Please repeat every record below exactly as written, but leave out the pictures.

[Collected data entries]
--------------------------------------------------
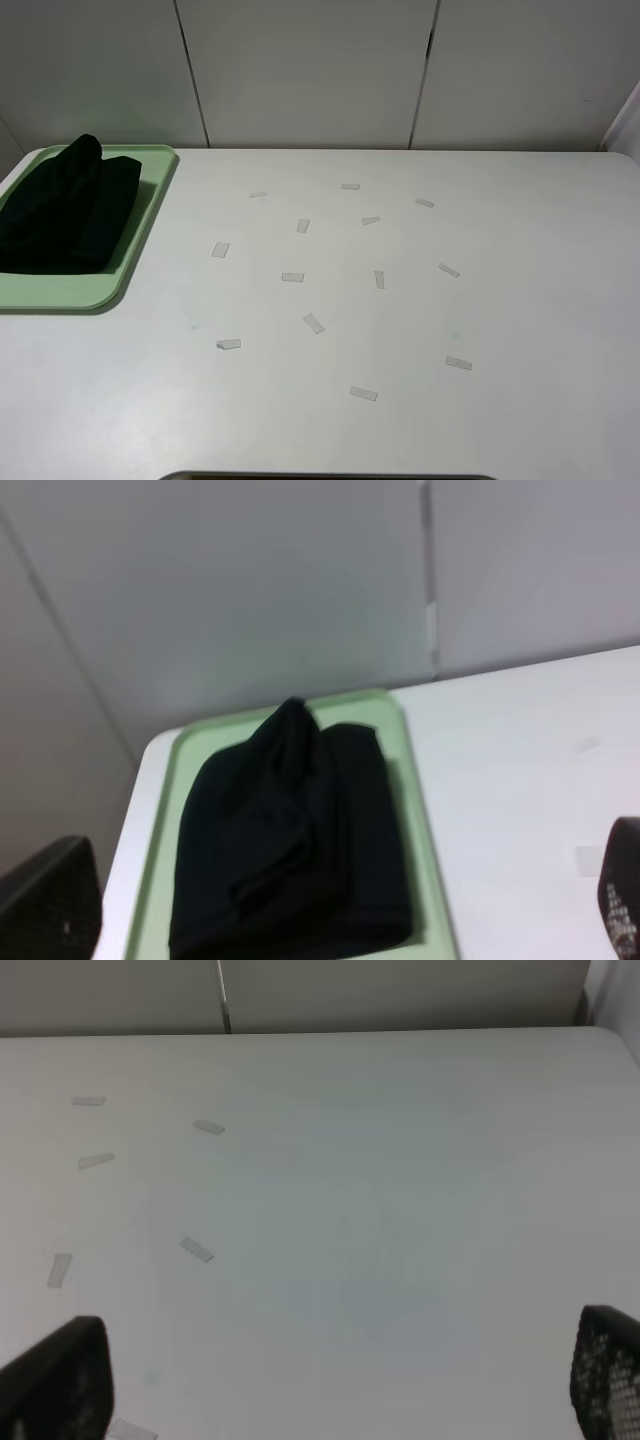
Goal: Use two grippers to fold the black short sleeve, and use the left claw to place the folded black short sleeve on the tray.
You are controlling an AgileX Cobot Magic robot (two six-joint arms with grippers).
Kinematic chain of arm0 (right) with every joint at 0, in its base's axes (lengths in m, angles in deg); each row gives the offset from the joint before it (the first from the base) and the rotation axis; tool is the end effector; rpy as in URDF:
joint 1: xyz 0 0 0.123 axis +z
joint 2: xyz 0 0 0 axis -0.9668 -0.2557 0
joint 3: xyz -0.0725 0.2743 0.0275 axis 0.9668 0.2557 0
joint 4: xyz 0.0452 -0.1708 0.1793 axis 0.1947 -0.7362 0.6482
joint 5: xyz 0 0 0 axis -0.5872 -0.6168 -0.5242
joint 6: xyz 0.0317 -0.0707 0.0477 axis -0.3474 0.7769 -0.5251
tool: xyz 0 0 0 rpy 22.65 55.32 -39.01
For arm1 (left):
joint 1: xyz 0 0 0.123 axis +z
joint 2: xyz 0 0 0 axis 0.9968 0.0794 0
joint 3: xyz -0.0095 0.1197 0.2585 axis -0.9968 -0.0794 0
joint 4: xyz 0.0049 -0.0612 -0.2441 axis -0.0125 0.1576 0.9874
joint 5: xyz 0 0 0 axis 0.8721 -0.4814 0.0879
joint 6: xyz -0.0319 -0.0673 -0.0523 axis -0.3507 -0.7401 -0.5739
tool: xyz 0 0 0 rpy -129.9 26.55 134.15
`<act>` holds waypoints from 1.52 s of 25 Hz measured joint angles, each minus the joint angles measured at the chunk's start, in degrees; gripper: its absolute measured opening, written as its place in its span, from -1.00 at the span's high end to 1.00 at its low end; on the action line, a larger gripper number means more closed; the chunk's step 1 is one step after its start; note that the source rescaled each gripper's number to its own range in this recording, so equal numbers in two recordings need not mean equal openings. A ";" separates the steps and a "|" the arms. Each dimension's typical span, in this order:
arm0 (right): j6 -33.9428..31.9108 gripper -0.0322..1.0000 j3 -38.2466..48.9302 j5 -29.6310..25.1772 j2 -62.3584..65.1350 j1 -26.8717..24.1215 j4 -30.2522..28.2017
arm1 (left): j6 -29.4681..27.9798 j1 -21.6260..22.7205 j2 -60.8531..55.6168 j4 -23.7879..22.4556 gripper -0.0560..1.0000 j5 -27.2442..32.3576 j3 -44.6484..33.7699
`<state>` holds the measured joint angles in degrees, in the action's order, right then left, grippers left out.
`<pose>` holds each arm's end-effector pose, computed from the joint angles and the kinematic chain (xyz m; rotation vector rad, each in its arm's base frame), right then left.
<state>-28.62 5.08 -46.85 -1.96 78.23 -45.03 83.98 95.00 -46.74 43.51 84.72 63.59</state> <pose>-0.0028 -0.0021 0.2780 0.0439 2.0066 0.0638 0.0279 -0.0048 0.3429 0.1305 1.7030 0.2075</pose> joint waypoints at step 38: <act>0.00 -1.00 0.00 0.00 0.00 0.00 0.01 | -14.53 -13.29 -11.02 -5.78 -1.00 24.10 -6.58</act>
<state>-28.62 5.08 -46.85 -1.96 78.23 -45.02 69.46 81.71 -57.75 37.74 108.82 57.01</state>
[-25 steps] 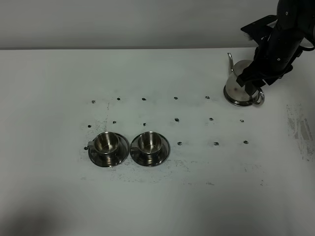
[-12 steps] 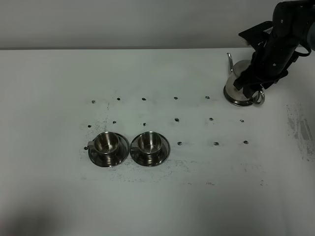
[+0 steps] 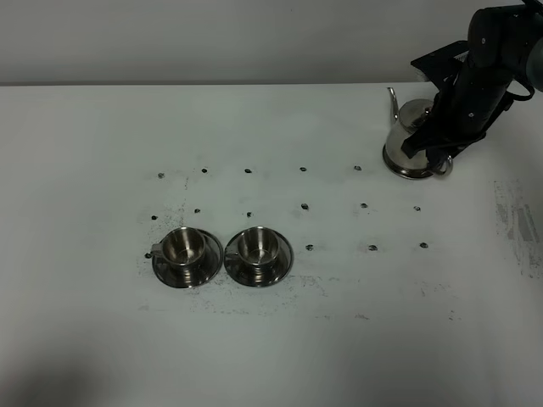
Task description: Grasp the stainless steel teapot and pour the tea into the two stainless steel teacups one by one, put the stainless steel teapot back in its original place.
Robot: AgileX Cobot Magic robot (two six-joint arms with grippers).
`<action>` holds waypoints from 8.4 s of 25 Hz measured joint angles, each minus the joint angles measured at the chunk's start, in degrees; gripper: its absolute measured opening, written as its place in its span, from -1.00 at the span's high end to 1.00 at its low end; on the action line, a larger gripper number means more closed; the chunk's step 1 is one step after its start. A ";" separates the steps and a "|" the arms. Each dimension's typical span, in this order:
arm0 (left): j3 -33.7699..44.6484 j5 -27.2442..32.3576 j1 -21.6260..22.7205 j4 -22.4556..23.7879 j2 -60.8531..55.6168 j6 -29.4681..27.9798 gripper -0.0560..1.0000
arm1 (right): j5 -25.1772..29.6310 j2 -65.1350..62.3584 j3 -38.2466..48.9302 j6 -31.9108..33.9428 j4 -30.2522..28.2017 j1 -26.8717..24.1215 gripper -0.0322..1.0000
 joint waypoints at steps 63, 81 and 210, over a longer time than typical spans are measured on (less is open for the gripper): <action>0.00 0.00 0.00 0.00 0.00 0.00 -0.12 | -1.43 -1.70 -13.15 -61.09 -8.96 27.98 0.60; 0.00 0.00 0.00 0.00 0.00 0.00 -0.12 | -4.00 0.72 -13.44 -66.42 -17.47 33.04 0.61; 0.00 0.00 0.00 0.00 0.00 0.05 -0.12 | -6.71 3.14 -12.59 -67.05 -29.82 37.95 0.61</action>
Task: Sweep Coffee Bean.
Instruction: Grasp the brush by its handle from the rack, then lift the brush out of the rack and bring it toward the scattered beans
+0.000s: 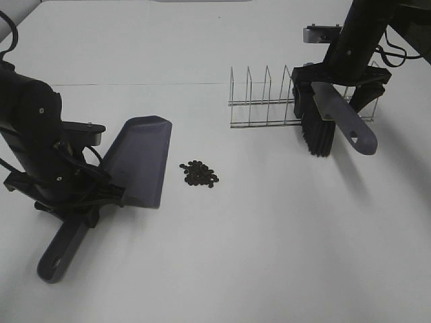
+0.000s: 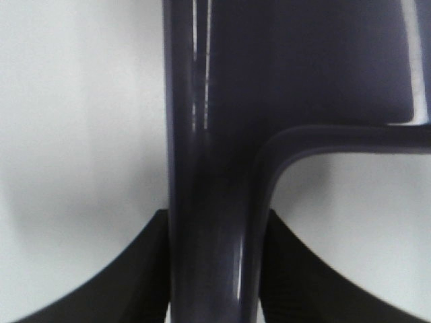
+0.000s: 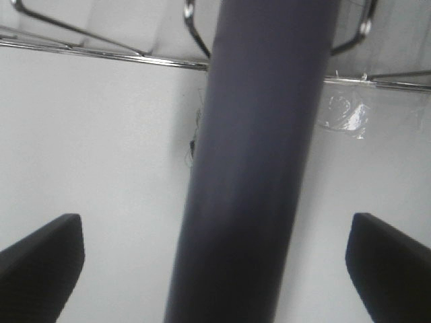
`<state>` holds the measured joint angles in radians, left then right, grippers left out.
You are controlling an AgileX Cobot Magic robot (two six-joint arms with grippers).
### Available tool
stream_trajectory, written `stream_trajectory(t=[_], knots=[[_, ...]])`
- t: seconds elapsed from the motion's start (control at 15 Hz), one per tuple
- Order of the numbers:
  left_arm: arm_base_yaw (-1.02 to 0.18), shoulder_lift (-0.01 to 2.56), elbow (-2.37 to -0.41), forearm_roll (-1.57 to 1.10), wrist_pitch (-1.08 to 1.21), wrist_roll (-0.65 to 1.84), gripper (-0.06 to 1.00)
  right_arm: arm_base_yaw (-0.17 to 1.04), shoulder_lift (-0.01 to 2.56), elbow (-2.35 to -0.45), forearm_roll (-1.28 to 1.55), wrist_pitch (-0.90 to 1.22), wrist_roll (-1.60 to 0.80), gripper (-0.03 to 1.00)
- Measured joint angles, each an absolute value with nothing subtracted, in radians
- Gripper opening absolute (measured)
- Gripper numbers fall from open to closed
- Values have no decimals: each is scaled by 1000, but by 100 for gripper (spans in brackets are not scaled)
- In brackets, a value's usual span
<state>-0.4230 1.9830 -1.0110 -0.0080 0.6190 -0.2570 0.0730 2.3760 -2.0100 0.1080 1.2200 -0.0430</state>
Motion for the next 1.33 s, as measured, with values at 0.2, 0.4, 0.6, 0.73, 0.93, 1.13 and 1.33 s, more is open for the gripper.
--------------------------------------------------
*Solution to this exercise*:
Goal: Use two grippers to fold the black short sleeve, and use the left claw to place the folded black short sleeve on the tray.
You are controlling an AgileX Cobot Magic robot (two six-joint arms with grippers).
Kinematic chain of arm0 (right) with every joint at 0, in its base's axes (lengths in m, angles in deg); each row gives the offset from the joint before it (the first from the base) and the rotation axis; tool is the end effector; rpy as in URDF:
joint 1: xyz 0 0 0.123 axis +z
joint 2: xyz 0 0 0 axis -0.9668 -0.2557 0
joint 3: xyz -0.0725 0.2743 0.0275 axis 0.9668 0.2557 0
joint 4: xyz 0.0452 -0.1708 0.1793 axis 0.1947 -0.7362 0.6482
joint 5: xyz 0 0 0 axis -0.5872 -0.6168 -0.5242
joint 6: xyz 0.0317 -0.0707 0.0477 axis -0.3474 0.7769 -0.5251
tool: xyz 0 0 0 rpy 22.65 55.32 -39.01
For arm1 (left):
joint 1: xyz 0 0 0.123 axis +z
joint 2: xyz 0 0 0 axis 0.9968 0.0794 0
joint 3: xyz -0.0095 0.1197 0.2585 axis -0.9968 -0.0794 0
joint 4: xyz 0.0049 -0.0612 -0.2441 axis -0.0125 0.1576 0.9874
joint 5: xyz 0 0 0 axis 0.8721 -0.4814 0.0879
joint 6: xyz -0.0319 -0.0673 -0.0523 axis -0.3507 -0.7401 -0.5739
tool: xyz 0 0 0 rpy -129.9 26.55 134.15
`<act>` holds waypoints from 1.52 s of 25 Hz measured joint angles, each minus the joint angles measured at the chunk's start, in degrees; gripper: its absolute measured opening, written as its place in its span, from -1.00 at the span's high end to 1.00 at its low end; on the action line, a larger gripper number means more closed; the chunk's step 1 is one step after its start; note that the source rescaled each gripper's number to its own range in this recording, so equal numbers in two recordings need not mean equal openings. A ";" separates the steps and a "|" the arms. Each dimension's typical span, in this order:
arm0 (right): j6 -33.9428..31.9108 gripper -0.0322..1.0000 j3 -38.2466..48.9302 j5 -29.6310..25.1772 j2 -62.3584..65.1350 j1 -26.8717..24.1215 j4 -30.2522..28.2017
arm1 (left): j6 -29.4681..27.9798 j1 -21.6260..22.7205 j2 -60.8531..55.6168 j4 -23.7879..22.4556 gripper -0.0560..1.0000 j5 -27.2442..32.3576 j3 -44.6484..33.7699
`<state>` holds the measured joint angles in degrees, in the action's order, right then left, grippers left out.
`<pose>` holds each arm's end-effector pose, computed from the joint angles and the kinematic chain (xyz m; rotation vector rad, each in its arm's base frame), right then left.
<state>-28.62 5.08 -46.85 -1.96 78.23 -45.03 83.98 95.00 -46.74 43.51 84.72 63.59</state> <pose>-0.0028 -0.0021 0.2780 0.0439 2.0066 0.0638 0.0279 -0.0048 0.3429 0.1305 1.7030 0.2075</pose> joint waypoints at step 38: <act>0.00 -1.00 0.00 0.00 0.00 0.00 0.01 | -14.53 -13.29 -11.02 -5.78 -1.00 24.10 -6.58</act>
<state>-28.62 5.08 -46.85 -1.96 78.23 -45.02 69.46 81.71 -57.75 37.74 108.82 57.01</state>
[-25 steps] 
[-12 steps] 
[+0 steps] 
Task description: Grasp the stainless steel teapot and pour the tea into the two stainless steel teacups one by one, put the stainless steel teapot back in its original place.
Robot: AgileX Cobot Magic robot (two six-joint arms with grippers).
`<action>` holds waypoints from 8.4 s of 25 Hz measured joint angles, each minus the joint angles measured at the chunk's start, in degrees; gripper: its absolute measured opening, written as its place in its span, from -1.00 at the span's high end to 1.00 at its low end; on the action line, a larger gripper number means more closed; the chunk's step 1 is one step after its start. A ";" separates the steps and a "|" the arms. Each dimension's typical span, in this order:
arm0 (left): j3 -33.7699..44.6484 j5 -27.2442..32.3576 j1 -21.6260..22.7205 j4 -22.4556..23.7879 j2 -60.8531..55.6168 j6 -29.4681..27.9798 gripper -0.0560..1.0000
arm1 (right): j5 -25.1772..29.6310 j2 -65.1350..62.3584 j3 -38.2466..48.9302 j6 -31.9108..33.9428 j4 -30.2522..28.2017 j1 -26.8717..24.1215 gripper -0.0322..1.0000
 joint waypoints at steps 63, 81 and 210, over a longer time than typical spans are measured on (less is open for the gripper): <action>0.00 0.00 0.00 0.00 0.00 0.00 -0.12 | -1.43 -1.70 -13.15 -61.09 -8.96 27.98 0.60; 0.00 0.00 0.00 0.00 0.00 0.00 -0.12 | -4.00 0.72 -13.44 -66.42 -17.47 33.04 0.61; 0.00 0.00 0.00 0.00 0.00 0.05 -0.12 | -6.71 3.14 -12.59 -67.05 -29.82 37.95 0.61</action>
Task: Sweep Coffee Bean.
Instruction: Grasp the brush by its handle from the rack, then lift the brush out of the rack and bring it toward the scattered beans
+0.000s: 
+0.000s: 
+0.000s: 
`<state>` holds the measured joint angles in radians, left then right, grippers left out.
You are controlling an AgileX Cobot Magic robot (two six-joint arms with grippers).
### Available tool
stream_trajectory, written `stream_trajectory(t=[_], knots=[[_, ...]])`
- t: seconds elapsed from the motion's start (control at 15 Hz), one per tuple
- Order of the numbers:
  left_arm: arm_base_yaw (-1.02 to 0.18), shoulder_lift (-0.01 to 2.56), elbow (-2.37 to -0.41), forearm_roll (-1.57 to 1.10), wrist_pitch (-1.08 to 1.21), wrist_roll (-0.65 to 1.84), gripper (-0.06 to 1.00)
  right_arm: arm_base_yaw (-0.17 to 1.04), shoulder_lift (-0.01 to 2.56), elbow (-2.35 to -0.45), forearm_roll (-1.28 to 1.55), wrist_pitch (-0.90 to 1.22), wrist_roll (-1.60 to 0.80), gripper (-0.03 to 1.00)
- Measured joint angles, each an absolute value with nothing subtracted, in radians
- Gripper opening absolute (measured)
- Gripper numbers fall from open to closed
- Values have no decimals: each is scaled by 1000, but by 100 for gripper (spans in brackets are not scaled)
- In brackets, a value's usual span
<state>-0.4230 1.9830 -1.0110 -0.0080 0.6190 -0.2570 0.0730 2.3760 -2.0100 0.1080 1.2200 -0.0430</state>
Motion for the next 1.33 s, as measured, with values at 0.2, 0.4, 0.6, 0.73, 0.93, 1.13 and 1.33 s, more is open for the gripper.

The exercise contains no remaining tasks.